Católica praticante, a oftalmologista conta que a decisão pela
eutanásia a fez perder algumas noites de sono. "Tinha medo de Deus não
me perdoar. Dizem que quem comete suicídio vai para o inferno", fala.
Ao receber um e-mail com instruções da clínica de morte assistida
Dignitas, na Suíça, Franco comunicou a decisão aos pais. Em um primeiro
momento, eles aceitaram levá-la até o local. Mas depois desistiram da
ideia. "Minha mãe me disse 'Como eu posso te levar pra morrer? Eu pedi
tanto para ter uma filha, como vou fazer isso?'."
Se fosse a situação oposta, ela assegura que levaria os pais doentes em direção ao fim escolhido.
Desesperada com a negativa da família, a médica conta que tentou tirar a
própria vida com um bisturi dias após o post de "despedida" no
Facebook. Foi salva pelos pais e ficou internada mais alguns dias.
Nesse período no hospital, Franco consultou três padres. "Falei pra
eles do sofrimento meu e da minha família e perguntei se Deus ia me
perdoar, se estava vendo a cruz que eu carrego", diz. "Um me perguntou o
que eu faria se fosse o contrário, se eu levaria minha mãe [para
morrer]. E eu disse que sim, eu levaria. E todos me falaram que não
iriam interferir na minha decisão, que só Deus conhecia meu coração."
Cobaia
Logo depois, recebeu um e-mail que a fez suspender o plano do suicídio
assistido. Ela havia escrito para o médico israelense Yehuda Shoenfeld,
um dos principais pesquisadores da síndrome Asia no mundo, relatando seu
caso e oferecendo-se para servir de cobaia para suas pesquisas sobre a
doença.
Na mensagem, à qual a BBC teve acesso, o cientista, que é professor da
Universidade de Tel Aviv, sugere que Franco tentasse se submeter a um
dos tratamentos recomendados por ele para tentar evitar crises, mas não
se compromete a recebê-la para estudar seu caso.

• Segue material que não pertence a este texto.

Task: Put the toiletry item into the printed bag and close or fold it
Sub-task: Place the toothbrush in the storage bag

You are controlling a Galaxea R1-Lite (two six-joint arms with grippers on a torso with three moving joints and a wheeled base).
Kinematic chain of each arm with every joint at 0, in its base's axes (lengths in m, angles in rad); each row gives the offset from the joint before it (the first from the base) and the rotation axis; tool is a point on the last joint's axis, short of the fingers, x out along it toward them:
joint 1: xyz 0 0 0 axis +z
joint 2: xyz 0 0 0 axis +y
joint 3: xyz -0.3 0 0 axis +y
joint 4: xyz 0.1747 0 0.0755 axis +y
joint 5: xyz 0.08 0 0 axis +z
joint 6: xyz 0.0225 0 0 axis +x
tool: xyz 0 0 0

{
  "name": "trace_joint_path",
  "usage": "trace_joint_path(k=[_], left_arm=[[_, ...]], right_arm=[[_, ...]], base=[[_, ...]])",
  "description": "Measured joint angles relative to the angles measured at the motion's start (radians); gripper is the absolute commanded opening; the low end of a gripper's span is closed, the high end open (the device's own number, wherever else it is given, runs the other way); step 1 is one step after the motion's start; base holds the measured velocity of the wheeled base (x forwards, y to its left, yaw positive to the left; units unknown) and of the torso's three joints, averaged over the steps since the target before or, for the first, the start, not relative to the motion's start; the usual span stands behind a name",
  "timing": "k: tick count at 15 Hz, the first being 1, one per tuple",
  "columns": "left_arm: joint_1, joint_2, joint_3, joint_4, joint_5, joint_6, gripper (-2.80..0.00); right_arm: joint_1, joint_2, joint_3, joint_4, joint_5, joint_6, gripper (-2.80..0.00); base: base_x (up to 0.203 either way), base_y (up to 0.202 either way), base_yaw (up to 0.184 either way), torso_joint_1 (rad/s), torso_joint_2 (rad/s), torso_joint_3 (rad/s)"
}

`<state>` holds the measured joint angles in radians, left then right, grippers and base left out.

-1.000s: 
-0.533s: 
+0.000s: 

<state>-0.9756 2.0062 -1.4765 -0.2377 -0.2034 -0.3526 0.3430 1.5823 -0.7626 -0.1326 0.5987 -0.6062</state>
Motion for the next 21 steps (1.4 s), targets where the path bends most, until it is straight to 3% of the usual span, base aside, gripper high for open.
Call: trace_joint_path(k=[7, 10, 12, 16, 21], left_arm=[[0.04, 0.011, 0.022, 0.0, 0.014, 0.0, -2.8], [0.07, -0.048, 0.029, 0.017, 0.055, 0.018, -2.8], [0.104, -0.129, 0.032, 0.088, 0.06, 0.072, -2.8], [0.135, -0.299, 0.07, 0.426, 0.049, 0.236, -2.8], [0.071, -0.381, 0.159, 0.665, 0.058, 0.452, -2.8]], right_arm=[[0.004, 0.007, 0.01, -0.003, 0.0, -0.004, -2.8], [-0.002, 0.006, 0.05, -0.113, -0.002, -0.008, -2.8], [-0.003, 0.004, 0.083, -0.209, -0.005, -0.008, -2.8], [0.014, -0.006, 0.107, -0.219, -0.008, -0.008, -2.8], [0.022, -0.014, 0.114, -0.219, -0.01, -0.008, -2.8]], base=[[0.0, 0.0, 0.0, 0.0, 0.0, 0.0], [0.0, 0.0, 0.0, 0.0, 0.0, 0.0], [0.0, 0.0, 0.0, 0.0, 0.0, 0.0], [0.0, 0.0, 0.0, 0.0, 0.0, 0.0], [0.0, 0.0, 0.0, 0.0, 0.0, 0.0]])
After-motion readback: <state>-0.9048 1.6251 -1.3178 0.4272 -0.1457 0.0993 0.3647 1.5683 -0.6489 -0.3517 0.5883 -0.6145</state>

Mesmo assim, Franco diz que pretende ir a Israel conhecer Shoenfeld.
"Eu sou médica, minha vida toda foi doação, então pensei que é um final
justo eu poder ajudar os outros."
Ajudar os outros
Em entrevista à BBC Brasil, Shoenfeld afirma que a síndrome Asia não é
terminal. "Tem gente que vive 94 anos e tem gente que pode viver quatro
meses, assim como acontece com quem tem outras doenças autoimunes. Não
significa que alguém vá morrer", diz.
O especialista diz ter identificado cerca de 300 casos no mundo e alega
que a síndrome só não é mais conhecida no meio científico "por pressão
da indústria de vacinas e de próteses de silicone".
A Sociedade Brasileira de Reumatologia, por meio da médica Gecilmara
Pileggi, membro da comissão de doenças endêmicas e infecciosas da
entidade, afirma que a síndrome Asia não foi reconhecida como doença e
que é preciso muita cautela antes de dizer que ela é causada por alguma
vacina.
A mesma posição tem a Sociedade Brasileira de Cirurgia Plástica. "O
silicone pode causar reações em casos raríssimos quando a prótese se
rompe e algumas moléculas entram em contato com a corrente sanguínea.
Mas essa síndrome é raríssima e ainda necessita ser estudada", diz o
cirurgião Paulo Godoy, responsável pela área de biomateriais e próteses
da entidade.
Franco está convencida que é portadora da síndrome. Diz ter ciência de
que não deve viver muito, o que a fez alterar sua perspectiva sobre as
coisas. "Nesse tempo todo eu aprendi a dar valor e a gostar das pequenas
coisas, a ver a vida de outro jeito. Hoje me dá alegria ficar com a
família, ver uma série na TV ou cuidar de algum gatinho da rua."